Su preocupación por el hecho de que las mujeres no recibían la misma educación que los hombres así como respecto  a otras injusticias cometidas contra ellas se hace patente en este fragmento, extraído de la biografía escrita en 2003 por los profesores O’Connor y Robertson para su colección en abierto de biografías de las grandes figuras de las matemáticas que años más tarde fue merecedora del Premio Hirst de la London Mathematical Society:

Por qué estas criaturas cuyo entendimiento parece en todos los sentidos similar al de los hombres, parecen estar detenidas por alguna fuerza irresistible. […] Estoy convencida de que muchas mujeres, o bien desconocen sus talentos por falta de educación o los entierran por prejuicios, por falta de valor intelectual. Mi propia experiencia lo confirma. La suerte me hizo conocer a hombres de letras que me tendieron la mano de la amistad… Entonces comencé a creer que era un ser con mente.

Sin saberlo, Madame du Châtelet describía lo que hoy llamaríamos el “techo de cristal” y el “suelo pegajoso”, metáforas que hacen referencia a aquellas fuerzas que invisiblemente impiden que la mujer ascienda más de lo que su rol en la sociedad le permite o que no despegue de su situación para alcanzar otras metas.

Ciertamente se ha avanzado mucho en el conocimiento de los factores que condicionan las desigualdades por cuestiones de género por lo que, en la actualidad, no achacaríamos únicamente a la mujer la carga de la elaboración de prejuicios ni hablaríamos de “falta de valor intelectual”. Sin embargo, que sepamos más sobre estos factores no significa que hayamos sido capaces de evitarlos o resolverlos.

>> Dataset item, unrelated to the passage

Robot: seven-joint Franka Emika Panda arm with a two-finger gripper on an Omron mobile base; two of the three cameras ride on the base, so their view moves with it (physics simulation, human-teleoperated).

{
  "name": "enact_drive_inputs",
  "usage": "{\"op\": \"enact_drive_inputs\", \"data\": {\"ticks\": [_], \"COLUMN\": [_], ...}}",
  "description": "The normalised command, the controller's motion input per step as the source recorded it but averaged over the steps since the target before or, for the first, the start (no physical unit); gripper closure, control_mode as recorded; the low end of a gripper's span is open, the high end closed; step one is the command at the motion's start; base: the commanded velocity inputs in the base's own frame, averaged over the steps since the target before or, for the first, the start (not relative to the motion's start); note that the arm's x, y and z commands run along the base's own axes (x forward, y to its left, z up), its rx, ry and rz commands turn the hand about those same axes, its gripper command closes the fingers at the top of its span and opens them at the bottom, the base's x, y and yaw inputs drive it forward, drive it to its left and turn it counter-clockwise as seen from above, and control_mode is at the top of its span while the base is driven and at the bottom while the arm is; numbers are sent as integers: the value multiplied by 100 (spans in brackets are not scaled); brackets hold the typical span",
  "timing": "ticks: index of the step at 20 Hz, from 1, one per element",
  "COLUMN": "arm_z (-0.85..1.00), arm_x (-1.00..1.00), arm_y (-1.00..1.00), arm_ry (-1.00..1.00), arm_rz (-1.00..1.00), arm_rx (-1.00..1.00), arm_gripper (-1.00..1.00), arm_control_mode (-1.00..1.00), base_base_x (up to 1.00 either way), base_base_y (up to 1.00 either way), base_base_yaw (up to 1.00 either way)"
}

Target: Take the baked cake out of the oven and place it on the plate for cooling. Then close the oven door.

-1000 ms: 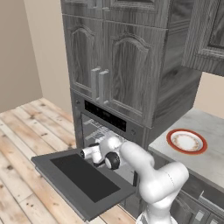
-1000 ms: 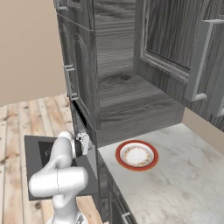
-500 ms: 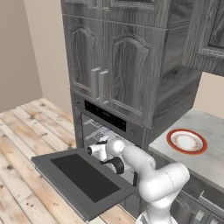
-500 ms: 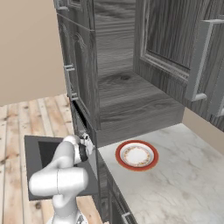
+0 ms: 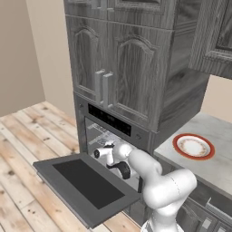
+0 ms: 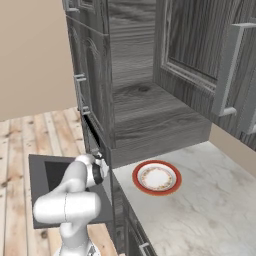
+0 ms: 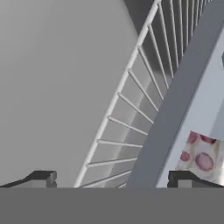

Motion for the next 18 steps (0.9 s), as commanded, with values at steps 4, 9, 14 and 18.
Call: {"op": "enact_drive_inputs", "data": {"ticks": [4,9,14,18], "arm_z": [-47,-41,-21,-1], "arm_x": [0,-5,-23,-39], "arm_y": [2,11,21,31], "arm_ry": [7,4,1,0], "arm_rz": [0,0,0,0], "arm_rx": [-1,0,0,0], "arm_gripper": [100,100,100,100], "arm_control_mode": [-100,-100,-100,-100], "base_base_x": [0,0,0,0], "base_base_y": [0,0,0,0], "base_base_yaw": [0,0,0,0]}}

En los 300 años que han pasado desde entonces la situación de las mujeres en el mundo de la ciencia ha mejorado (¡solo faltaría!), pero queda aún tanto por conseguir que es difícil explicar cómo no hemos avanzado más en estos tres siglos. Por tanto, Émilie nos ha mostrado, en primer lugar, que la igualdad de la mujer en el mundo de la ciencia no consiste en dejar pasar el tiempo. Es necesario actuar.